International career^{‡}
- 2010: Equatorial Guinea U20 / 1 / (1)
- 2010–2016: Equatorial Guinea / 6 / (0)

= David Mitogo =

Equatoguinean footballer (1990–2023)

David Edú García Mitogo (18 May 1990 – May 2023) was an Equatorial Guinean footballer who played as a forward. He capped for the Equatorial Guinea national team.

On 11 May 2023, Mitogo went missing by the river Minho. He was found dead in the river Avia on 23 May.

==Club career==
Born in Bata, Mitogo moved to Spain at the age of only three. He began his youth career with CD La Morenica, and later joined SD Ponferradina as a cadet; however, he was dissatisfied with his time at the club and returned to his previous team at the end of the season.

At 16, Mitogo ultimately returned to Ponferradina to complete his formation. He made his senior debut with the reserve side, in the fourth division.

On 20 September 2009, aged 19, Mitogo made his first appearance for Ponferradina's main squad, in a third level match against SD Eibar, scoring the only goal of the game in the process. Still mainly registered with the B's, he appeared in a further six games for the first team as they finally achieved promotion to division two.

Playing for Ponferradina B against CD Huracán Z on 24 October 2010, Mitogo suffered a torn anterior cruciate ligament in his left knee, being sidelined for six months.

==International career==
In April 2010, Mitogo was called by the Equatoguinean national under-20 team for the second match against Gabon in the 2011 African Youth Championship qualifiers (preliminary round). He scored the Equatoguinean goal, in a 1–1 draw.

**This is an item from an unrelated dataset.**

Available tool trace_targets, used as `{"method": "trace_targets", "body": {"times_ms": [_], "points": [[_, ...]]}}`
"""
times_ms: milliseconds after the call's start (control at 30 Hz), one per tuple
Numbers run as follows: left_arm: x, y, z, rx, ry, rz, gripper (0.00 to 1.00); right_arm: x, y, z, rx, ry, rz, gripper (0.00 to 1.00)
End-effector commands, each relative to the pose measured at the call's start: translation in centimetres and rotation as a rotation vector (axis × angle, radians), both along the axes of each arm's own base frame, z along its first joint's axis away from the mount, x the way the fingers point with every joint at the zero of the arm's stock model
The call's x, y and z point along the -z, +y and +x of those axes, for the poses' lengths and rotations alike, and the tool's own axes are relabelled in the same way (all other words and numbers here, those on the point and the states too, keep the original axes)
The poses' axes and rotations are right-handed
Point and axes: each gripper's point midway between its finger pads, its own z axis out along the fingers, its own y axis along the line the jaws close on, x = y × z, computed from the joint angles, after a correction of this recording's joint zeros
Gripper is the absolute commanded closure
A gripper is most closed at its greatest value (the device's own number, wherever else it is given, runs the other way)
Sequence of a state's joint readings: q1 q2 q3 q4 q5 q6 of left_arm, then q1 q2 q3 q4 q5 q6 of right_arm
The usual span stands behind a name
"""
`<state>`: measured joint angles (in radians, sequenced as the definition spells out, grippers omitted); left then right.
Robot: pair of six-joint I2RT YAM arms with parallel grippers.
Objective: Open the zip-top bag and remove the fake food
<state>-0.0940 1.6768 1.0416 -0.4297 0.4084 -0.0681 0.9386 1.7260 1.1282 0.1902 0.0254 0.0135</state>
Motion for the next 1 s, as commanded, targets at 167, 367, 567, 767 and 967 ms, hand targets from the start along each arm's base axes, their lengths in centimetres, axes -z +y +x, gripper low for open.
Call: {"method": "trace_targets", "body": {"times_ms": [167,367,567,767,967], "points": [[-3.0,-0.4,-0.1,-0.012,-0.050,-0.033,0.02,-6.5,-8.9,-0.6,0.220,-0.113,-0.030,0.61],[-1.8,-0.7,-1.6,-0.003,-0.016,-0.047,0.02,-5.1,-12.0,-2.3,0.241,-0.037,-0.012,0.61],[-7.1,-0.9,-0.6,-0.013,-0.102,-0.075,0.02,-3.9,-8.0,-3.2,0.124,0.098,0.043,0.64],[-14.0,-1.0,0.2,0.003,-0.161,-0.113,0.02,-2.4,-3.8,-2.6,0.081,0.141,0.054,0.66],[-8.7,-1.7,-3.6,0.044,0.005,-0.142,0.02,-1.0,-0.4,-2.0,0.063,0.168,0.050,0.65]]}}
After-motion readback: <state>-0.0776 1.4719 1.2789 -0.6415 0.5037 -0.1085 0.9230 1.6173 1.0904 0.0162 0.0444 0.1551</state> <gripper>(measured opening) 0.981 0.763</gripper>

In late July 2010, Mitogo received his first callup for the full side, for a friendly with Morocco on 11 August. He came on as a substitute for Juan Mbela in the 67th minute.

==Personal life==
Mitogo came from a multiracial background. His white father, whose surname is García, was Spanish, while his black mother, surnamed Mitogo, was a Fang.

==Disappearance and death==
On 11 May 2023, Mitogo disappeared. Before his disappearance, he sent several messages of gratitude to his teammates. At the time, only trace found by the authorities was his cell phone, which appeared on the bridge that connects the cities of Arnoia and Ribadavia. His body was recovered from river Avia two weeks later, on 23 May.